To appreciate C one must learn assembly; to appreciate Python one must learn C. They all stack on top of each other (Assembly -> C -> Python -> English (now))
Python has many implementations (PyPy, Jython, etc.), but the original and most popular is CPython.
getting started with CPython source code
Clone it:
$ git clone https://github.com/python/cpython
$ cd cpython
$ git checkout v3.8.0b4 # or whatever version you preferWhat's inside:
cpython/
│
├── Doc ← Source for the documentation
├── Grammar ← The computer-readable language definition
├── Include ← The C header files
├── Lib ← Standard library modules written in Python
├── Mac ← macOS support files
├── Misc ← Miscellaneous files
├── Modules ← Standard Library Modules written in C
├── Objects ← Core types and the object model
├── Parser ← The Python parser source code
├── PC ← Windows build support files
├── PCbuild ← Windows build support files for older Windows versions
├── Programs ← Source code for the python executable and other binaries
├── Python ← The CPython interpreter source code
└── Tools ← Standalone tools useful for building or extending PythonAfter forking and cloning, I broke things down into:
- Finding the entry point (the main function) of Python
- Locating where specific functions are implemented
- Editing those functions
- Remaking grammar files/source files and running the modified Python
table of contents
- The Walrus Operator
- String Optimization
- Chained Comparison Operators
- Integer Optimization
- How Python's id() Works
- Adding a New Statement to Python
- Function Overloading in Python
- Parser and Tokenization
- Visualizing Abstract Syntax Trees
- Pointers in Python
- The Print Function Internals
- Python is slow as hell
- Python Execution Process
- The GIL
the walrus operator
Python 3.8 added the Walrus Operator (:=).
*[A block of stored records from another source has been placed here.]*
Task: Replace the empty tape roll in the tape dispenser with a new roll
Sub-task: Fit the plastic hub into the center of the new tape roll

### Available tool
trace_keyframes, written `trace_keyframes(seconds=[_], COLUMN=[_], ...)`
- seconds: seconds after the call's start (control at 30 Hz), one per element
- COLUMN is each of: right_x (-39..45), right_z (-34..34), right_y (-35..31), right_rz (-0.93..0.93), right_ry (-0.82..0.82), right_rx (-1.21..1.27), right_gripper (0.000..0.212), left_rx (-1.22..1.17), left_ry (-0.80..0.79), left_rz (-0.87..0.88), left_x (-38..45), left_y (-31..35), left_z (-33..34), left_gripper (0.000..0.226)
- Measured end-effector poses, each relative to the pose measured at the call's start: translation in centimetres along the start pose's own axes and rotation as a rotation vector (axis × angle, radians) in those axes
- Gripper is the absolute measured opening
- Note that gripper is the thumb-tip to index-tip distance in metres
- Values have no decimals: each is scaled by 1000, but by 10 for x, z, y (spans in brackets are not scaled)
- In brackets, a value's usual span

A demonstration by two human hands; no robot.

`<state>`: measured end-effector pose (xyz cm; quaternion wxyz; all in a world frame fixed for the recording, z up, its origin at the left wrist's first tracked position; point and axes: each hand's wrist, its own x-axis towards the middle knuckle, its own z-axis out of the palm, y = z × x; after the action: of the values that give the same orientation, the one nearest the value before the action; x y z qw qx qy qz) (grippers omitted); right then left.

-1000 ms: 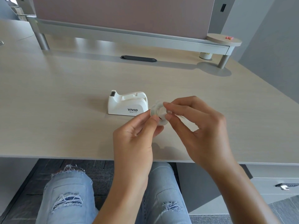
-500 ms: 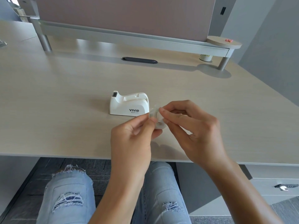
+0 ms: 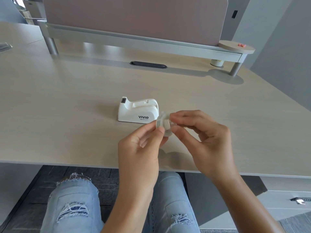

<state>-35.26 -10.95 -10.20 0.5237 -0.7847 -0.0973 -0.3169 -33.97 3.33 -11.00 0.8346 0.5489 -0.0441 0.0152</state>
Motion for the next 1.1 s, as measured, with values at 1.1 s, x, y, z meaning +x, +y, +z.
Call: trace_keyframes(seconds=[1.1], right_x=[9], right_z=[-5], right_y=[-17], right_rz=[464], right_ry=[62], right_rx=[352], right_gripper=[15], left_rx=[220], left_ry=[-2], left_rz=[220], left_x=[-2], left_y=[1], left_z=[6], left_gripper=[21])
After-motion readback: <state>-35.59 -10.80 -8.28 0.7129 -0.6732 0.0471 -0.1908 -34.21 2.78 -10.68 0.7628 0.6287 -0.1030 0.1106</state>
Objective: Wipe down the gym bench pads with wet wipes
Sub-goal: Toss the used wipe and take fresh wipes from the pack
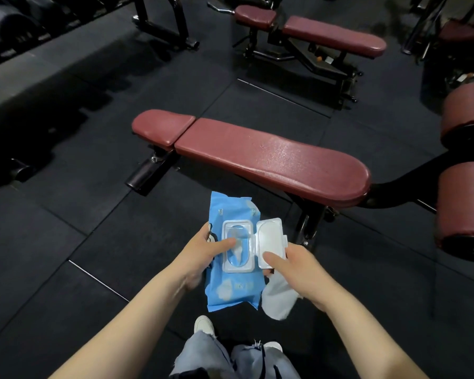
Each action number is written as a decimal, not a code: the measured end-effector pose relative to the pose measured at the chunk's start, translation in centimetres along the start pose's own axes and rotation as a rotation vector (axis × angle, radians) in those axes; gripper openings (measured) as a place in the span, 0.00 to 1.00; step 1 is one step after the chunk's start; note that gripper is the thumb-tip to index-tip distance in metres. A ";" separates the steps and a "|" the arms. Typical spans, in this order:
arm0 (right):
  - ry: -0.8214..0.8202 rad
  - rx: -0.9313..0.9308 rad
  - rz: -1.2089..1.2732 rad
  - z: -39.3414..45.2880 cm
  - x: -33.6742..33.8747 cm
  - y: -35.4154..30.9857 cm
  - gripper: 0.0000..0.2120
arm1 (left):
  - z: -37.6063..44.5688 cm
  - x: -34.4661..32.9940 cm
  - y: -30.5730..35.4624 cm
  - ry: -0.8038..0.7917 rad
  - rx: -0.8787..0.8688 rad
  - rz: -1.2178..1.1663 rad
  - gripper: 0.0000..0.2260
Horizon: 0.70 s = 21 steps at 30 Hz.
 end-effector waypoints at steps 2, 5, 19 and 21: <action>0.012 0.018 -0.009 -0.1 -0.3 -0.1 0.07 | 0.2 0.1 0.3 -0.007 -0.031 0.079 0.20; -0.016 0.054 0.014 -0.3 -0.9 -0.3 0.09 | 0.2 0.2 0.7 0.134 -0.067 0.309 0.19; 0.026 -0.005 0.116 -1.1 0.0 0.6 0.10 | -0.6 -0.5 -0.3 -0.016 0.111 -0.026 0.17; 0.011 0.014 0.158 -1.2 -0.3 0.3 0.10 | -0.6 -0.9 -0.3 -0.045 0.082 0.038 0.18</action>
Point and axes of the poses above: each hand's wrist, its own z-axis towards the middle knuckle, its own x-axis out of the back of the hand, y = z × x, the point moved 5 cm from there along z, towards the middle knuckle, and after that the axes turned 2 degrees about z, right-handed, at the moved point
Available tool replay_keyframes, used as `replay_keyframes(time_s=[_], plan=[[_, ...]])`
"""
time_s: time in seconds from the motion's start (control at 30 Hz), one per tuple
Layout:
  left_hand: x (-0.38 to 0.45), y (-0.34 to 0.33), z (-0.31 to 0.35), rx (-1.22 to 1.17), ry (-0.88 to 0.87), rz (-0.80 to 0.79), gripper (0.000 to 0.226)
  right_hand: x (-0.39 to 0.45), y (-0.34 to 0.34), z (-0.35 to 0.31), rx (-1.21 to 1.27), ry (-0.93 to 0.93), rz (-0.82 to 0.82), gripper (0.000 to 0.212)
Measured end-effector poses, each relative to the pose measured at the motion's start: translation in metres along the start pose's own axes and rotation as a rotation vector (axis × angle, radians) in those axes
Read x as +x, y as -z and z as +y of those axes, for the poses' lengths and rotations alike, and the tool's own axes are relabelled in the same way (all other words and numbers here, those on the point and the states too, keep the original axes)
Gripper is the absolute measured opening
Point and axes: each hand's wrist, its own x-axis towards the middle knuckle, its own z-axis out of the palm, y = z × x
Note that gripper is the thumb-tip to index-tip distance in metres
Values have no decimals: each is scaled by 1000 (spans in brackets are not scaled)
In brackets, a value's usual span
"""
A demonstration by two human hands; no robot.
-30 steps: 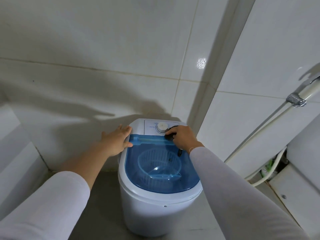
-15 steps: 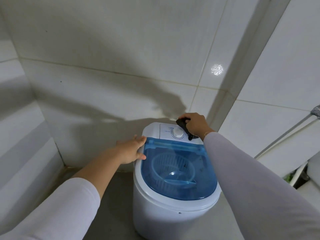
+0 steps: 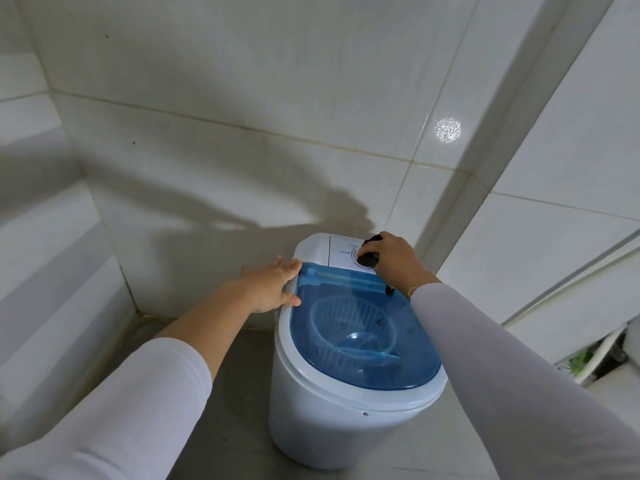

It assigns and returns in one shot.
Say you're building a tiny shell that takes commands until you type exit:
Without walrus:
command = input("$ ")
while command != "exit":
os.system(command)
command = input("$ ")With walrus:
while (command := input("$ ")) != "exit":
os.system(command)what's weird about the walrus operator
But nope - not without parentheses:
>>> a := 10
File "<stdin>", line 1
a := 10
^
SyntaxError: invalid syntaxBut wrap it in parentheses and it's fine:
>>> (a := 10)
10This is documented in wtf-python. Python disallows non-parenthesized assignment expressions but allows non-parenthesized assignment statements. Annoying.
modifying Python's grammar
But we can fix that. Just modify the grammar:
# Add walrus operator here so we don't need () every time
expr_stmt: testlist_star_expr (annassign | augassign (yield_expr|testlist) |
[('=' (yield_expr|testlist_star_expr))+ [TYPE_COMMENT]] |
[(':=' (yield_expr|testlist_star_expr))+ [TYPE_COMMENT]]
)The grammar file isn't used directly by the compiler. A parser table generated by pgen is what actually matters. So after changing the grammar, you run make regen-pgen and make to rebuild. Now it works:
>>> a := 10
>>> a
10string optimization
Python does something clever with strings called String Interning:
>>> a = 'samit'
>>> b = 'samit'
>>> a == b
True
>>> id(a)
4337581920 # memory location
>>> id(b)
4337581920 # same memory locationBoth variables point to the same memory location.
string interning
The idea is simple: don't create a new copy of a string every time. Keep one copy of each distinct string and use pointer references everywhere else.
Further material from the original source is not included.